5. Produktivitas perusahaan meningkat.
6. Kepuasaan kerja karyawan meningkat.


Idealnya adalah “SF” dan “A” dapat memahami perbedaan tersebut dan berusaha beradaptasi dan sama-sama belajar mencoba untuk memadukan gaya kepemimpinan mereka dimana mereka akan berusaha untuk saling memberikan “feedback” dan “reflecting” berusaha untuk saling menyadari dan mengatasi kelemahan masing-masing, dan menggunakan gaya kepemimpinan yang situasional dimana :

  • Gaya directing: arahan tinggi namun support rendah, gaya mirip otoriter, instruksi langsung, biasanya digunakan untuk para pegawai baru, satpam, atau orang-orang yang memang pekerjaannya memerlukan instruksi langsung.
  • Gaya coaching: arahan dan support tinggi, telah ada diskusi, tapi masih perlu monitoring lebih ketat.
  • Gaya supporting: arahan rendah namun support tinggi,, artinya bawahan telah mampu, serta telah mengerti tugasnya. (Untuk para staff biasanya digunakan gaya coaching dan supporting)
  • Gaya delegating: adalah benar-benar memberi kepercayaan penuh pada orang yang dipimpinannya, gaya ini cocok digunakan untuk bawahan pada level staf yang sudah senior, yang tanpa perlu diperintah atau dimonitor telah mampu mengerjakan tugasnya dengan penuh tanggung jawab.
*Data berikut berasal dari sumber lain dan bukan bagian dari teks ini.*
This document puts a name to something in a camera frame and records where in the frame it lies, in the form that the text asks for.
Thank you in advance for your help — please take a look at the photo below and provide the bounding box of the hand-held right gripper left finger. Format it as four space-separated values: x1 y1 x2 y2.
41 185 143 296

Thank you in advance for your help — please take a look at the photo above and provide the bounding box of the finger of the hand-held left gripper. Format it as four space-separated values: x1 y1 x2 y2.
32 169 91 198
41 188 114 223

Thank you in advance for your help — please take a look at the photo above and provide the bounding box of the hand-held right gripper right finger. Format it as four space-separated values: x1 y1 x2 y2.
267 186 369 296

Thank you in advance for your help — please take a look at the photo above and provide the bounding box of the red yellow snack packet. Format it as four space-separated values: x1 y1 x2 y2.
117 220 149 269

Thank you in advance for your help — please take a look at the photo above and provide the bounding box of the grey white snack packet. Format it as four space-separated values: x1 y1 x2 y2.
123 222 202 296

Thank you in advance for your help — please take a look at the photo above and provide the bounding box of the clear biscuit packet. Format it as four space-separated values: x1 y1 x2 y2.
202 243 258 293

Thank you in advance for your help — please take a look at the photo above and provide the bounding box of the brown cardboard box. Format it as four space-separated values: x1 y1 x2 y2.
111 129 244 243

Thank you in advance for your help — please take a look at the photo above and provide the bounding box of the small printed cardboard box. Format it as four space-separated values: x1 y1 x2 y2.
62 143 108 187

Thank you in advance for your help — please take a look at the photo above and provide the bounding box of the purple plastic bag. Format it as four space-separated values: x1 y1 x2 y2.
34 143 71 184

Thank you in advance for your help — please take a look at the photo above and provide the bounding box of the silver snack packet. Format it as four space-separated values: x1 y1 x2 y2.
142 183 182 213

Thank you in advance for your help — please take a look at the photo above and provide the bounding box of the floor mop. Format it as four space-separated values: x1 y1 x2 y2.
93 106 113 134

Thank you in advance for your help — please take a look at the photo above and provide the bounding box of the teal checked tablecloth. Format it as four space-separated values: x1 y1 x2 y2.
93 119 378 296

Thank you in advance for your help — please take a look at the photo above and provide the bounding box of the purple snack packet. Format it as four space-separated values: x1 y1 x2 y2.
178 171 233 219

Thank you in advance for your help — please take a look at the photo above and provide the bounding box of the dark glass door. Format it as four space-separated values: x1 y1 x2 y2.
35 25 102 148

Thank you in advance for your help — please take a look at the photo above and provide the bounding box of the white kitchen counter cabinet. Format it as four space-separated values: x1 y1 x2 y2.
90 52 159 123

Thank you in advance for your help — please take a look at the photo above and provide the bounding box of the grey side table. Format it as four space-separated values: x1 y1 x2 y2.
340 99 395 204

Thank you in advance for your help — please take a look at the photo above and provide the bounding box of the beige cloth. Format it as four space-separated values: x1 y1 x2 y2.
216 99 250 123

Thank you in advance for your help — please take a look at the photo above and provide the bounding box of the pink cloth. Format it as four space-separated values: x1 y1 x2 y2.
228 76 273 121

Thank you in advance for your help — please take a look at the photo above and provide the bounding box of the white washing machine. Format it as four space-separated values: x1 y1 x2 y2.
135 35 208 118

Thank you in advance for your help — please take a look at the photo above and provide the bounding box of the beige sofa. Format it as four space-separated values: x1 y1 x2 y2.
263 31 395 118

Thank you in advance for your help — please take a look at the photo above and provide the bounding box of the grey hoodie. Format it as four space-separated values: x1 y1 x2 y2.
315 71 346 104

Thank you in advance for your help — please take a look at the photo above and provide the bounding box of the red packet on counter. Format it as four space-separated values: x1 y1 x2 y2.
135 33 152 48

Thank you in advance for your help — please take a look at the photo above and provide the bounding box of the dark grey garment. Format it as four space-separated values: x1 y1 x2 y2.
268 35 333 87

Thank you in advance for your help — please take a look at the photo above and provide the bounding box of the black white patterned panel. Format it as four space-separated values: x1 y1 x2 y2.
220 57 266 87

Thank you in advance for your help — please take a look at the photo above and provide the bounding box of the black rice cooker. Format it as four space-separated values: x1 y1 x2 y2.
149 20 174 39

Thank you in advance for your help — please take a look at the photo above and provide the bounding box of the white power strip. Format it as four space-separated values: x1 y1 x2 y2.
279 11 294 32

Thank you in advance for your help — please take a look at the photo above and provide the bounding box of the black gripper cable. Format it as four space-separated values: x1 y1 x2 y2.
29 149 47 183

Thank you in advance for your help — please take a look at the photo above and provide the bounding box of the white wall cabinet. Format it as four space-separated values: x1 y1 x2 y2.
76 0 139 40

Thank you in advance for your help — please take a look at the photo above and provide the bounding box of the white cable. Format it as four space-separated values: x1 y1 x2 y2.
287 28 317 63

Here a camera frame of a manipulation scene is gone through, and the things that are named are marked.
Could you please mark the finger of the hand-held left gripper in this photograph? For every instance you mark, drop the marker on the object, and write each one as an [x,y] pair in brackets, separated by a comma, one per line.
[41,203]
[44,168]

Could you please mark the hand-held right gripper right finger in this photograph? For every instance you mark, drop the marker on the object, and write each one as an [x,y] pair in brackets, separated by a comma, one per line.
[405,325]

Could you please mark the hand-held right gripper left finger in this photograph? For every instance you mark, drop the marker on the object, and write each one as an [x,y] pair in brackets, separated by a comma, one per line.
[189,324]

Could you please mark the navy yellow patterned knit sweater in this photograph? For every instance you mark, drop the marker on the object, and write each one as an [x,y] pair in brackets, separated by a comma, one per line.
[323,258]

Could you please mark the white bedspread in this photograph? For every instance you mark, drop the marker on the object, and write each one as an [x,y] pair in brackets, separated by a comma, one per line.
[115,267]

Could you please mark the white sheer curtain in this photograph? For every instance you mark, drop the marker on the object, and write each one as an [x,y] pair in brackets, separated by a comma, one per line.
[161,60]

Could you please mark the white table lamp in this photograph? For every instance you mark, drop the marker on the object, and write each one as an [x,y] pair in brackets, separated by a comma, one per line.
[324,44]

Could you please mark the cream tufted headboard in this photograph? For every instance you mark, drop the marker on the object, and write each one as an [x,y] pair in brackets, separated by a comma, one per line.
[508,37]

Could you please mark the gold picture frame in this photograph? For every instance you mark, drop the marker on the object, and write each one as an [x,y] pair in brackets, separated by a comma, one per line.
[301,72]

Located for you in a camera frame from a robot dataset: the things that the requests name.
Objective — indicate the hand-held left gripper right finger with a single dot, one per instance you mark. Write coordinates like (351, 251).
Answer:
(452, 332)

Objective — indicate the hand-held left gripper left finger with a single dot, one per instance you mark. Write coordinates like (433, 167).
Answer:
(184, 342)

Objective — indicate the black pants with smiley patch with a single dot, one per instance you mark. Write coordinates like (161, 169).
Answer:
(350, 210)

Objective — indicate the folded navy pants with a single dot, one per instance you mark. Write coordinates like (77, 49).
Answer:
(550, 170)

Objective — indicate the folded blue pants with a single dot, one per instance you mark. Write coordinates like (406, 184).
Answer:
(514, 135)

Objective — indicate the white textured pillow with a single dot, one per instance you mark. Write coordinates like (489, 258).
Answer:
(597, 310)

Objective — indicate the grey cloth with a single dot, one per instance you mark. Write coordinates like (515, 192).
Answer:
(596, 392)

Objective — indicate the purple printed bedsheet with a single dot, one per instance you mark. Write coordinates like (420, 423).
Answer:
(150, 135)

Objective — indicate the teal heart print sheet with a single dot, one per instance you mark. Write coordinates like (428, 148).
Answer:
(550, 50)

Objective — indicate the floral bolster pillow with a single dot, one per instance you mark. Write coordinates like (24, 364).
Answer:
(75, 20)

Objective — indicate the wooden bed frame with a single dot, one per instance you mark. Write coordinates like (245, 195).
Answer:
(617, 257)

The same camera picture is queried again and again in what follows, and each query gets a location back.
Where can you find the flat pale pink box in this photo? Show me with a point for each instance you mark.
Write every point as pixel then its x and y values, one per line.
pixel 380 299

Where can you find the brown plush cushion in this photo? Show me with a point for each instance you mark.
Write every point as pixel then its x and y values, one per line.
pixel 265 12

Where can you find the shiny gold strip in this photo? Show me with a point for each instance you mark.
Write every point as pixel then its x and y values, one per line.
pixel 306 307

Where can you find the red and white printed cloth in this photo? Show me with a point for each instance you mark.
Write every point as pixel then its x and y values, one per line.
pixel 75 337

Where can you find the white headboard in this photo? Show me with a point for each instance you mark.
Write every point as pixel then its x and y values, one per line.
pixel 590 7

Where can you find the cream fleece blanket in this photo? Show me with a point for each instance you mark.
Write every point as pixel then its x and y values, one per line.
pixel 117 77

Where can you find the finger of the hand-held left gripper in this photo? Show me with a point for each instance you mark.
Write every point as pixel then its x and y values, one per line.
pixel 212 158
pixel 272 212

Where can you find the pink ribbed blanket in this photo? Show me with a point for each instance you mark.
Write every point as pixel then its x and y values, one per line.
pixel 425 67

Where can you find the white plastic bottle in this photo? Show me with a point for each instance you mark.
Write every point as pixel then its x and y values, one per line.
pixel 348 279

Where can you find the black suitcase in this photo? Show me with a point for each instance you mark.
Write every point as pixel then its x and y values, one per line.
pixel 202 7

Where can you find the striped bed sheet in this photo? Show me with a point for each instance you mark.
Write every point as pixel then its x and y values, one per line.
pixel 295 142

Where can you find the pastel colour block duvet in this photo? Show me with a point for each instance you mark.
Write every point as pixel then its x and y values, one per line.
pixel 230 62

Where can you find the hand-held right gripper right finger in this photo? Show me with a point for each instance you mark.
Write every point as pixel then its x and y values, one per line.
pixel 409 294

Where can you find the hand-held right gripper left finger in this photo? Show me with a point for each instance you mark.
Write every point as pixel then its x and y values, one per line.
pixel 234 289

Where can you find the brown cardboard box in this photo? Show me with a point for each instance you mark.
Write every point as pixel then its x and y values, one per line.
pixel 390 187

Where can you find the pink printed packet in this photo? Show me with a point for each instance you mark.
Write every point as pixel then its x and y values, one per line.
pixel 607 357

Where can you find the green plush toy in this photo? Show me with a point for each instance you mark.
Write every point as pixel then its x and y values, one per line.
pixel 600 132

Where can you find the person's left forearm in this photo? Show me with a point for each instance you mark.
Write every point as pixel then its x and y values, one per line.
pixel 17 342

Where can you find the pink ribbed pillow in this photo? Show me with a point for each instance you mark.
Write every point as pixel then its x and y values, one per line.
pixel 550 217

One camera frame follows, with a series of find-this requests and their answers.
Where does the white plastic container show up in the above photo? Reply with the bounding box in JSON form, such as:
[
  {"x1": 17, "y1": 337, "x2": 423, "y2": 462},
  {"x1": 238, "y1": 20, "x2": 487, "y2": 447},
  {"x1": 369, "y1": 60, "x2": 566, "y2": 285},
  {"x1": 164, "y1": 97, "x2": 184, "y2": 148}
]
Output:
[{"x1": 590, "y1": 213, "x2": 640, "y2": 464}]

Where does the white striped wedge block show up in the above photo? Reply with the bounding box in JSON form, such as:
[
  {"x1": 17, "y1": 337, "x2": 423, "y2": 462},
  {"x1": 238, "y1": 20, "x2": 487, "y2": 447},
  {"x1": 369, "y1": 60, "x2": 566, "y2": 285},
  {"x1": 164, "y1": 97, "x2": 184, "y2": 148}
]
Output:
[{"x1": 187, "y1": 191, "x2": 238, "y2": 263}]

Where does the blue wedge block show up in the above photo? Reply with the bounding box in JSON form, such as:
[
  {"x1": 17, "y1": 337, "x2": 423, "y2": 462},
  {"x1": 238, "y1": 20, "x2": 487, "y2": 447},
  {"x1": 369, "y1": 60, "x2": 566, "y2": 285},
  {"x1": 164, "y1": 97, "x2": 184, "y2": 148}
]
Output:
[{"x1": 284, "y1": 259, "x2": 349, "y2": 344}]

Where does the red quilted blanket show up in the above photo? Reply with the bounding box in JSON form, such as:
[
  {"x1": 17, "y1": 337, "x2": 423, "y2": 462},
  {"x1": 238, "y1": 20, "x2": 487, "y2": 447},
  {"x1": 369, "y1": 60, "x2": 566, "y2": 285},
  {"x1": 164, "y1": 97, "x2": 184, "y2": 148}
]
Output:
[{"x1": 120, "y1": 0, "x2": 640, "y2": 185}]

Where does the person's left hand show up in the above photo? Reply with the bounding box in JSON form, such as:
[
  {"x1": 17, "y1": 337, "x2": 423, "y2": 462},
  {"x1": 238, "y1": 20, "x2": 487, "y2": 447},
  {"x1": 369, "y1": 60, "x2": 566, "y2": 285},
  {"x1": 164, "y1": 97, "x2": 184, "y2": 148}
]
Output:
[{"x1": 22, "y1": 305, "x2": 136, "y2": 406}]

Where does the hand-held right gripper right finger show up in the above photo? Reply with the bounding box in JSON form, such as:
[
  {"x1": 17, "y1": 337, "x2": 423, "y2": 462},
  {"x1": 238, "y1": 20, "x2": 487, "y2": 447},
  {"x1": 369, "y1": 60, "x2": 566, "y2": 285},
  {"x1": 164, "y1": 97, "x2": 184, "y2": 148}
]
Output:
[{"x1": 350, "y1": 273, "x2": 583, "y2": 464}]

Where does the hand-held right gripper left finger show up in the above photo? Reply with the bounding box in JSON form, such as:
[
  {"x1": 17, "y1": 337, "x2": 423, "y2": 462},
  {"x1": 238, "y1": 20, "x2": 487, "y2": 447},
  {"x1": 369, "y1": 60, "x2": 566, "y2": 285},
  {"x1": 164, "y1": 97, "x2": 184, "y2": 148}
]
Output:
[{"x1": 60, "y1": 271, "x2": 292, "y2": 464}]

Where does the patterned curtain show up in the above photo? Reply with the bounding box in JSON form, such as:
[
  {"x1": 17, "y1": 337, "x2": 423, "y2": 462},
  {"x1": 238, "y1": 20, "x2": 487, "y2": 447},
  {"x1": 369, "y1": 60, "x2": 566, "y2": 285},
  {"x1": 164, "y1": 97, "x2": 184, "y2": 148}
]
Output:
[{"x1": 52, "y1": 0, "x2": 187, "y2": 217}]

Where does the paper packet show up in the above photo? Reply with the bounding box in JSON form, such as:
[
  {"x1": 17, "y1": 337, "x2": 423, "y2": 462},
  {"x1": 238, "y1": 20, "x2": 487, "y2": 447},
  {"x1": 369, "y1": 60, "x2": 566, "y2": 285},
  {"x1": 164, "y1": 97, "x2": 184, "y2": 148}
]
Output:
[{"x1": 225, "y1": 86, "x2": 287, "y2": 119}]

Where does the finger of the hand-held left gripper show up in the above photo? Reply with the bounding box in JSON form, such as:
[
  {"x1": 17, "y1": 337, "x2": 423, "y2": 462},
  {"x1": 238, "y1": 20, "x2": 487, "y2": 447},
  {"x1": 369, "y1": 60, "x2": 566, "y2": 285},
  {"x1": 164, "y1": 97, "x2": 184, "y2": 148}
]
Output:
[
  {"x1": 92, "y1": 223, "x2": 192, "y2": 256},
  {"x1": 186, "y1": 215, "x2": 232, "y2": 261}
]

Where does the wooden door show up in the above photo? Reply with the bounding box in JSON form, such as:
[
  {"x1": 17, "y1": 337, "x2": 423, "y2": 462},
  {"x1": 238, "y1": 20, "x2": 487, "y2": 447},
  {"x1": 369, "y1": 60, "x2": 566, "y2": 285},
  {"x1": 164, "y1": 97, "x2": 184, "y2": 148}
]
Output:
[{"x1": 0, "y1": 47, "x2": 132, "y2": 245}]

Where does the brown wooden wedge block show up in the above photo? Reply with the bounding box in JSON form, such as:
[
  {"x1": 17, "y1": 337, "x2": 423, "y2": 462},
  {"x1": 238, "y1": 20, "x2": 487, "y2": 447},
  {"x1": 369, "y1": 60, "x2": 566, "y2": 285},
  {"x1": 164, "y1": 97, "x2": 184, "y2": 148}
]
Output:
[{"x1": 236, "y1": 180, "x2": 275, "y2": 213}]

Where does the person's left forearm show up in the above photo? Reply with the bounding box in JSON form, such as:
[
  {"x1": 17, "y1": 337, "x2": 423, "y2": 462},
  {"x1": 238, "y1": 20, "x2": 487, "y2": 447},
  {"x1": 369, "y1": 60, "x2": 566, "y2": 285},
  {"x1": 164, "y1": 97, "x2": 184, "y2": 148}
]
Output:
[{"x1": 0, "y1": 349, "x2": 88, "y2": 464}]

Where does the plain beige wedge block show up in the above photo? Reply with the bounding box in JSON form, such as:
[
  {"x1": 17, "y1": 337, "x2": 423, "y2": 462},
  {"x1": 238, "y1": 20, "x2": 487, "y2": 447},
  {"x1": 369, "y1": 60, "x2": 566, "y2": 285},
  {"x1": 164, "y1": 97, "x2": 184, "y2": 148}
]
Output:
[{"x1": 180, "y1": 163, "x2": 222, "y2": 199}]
Gaya kepemimpinan yang digunakan sangat dipengaruhi , oleh: 1) tingkat pendidikan karyawan, 2) tujuan pekerjaan, mendesak apa tidak, atau berupa konseptual atau operasional. Dengan demikian gaya kepemimpinan bisa berubah-ubah disesuaikan dengan situasinya dan memadukannya dengan komitmen dan keinginan untuk selalu belajar serta beradaptasi, selalu berimprovisasi dalam menerapkan gaya manajemennya yang pada akhirnya membentuk suatu gaya kepemimpinan yang efektif. Mungkin inilah yang dilihat oleh “brand manager” perusahaan tersebut sehingga menempatkan dua variabel gaya kepemimpinan yang efektif yang dipunyai oleh dua orang yang berbeda dalam satu toko, sehingga diharapkan mereka dapat saling belajar dan dapat meningkatkan produktivitas toko dan tercipta sinergi diantara mereka.

Ketika manajer sudah memilih gaya manajemen kepemimpinan tertentu maka keberhasilannya dapat diukur dari berbagai segi antara lain yaitu:

· Keberhasilan karyawan dan kelompoknya dalam mencapai tujuan organisasi,

· Kepuasan maksimum di kalangan karyawan,

· Derajat konflik horisontal dan vertikal yang relatif kecil,

· Perputaran (masuk-keluarnya) karyawan di antara kelompok pada periode tertentu yang relatif rendah,

· Tingkat ketidakhadiran karyawan yang relatif rendah,

· Produktivitas kerja karyawan meningkat.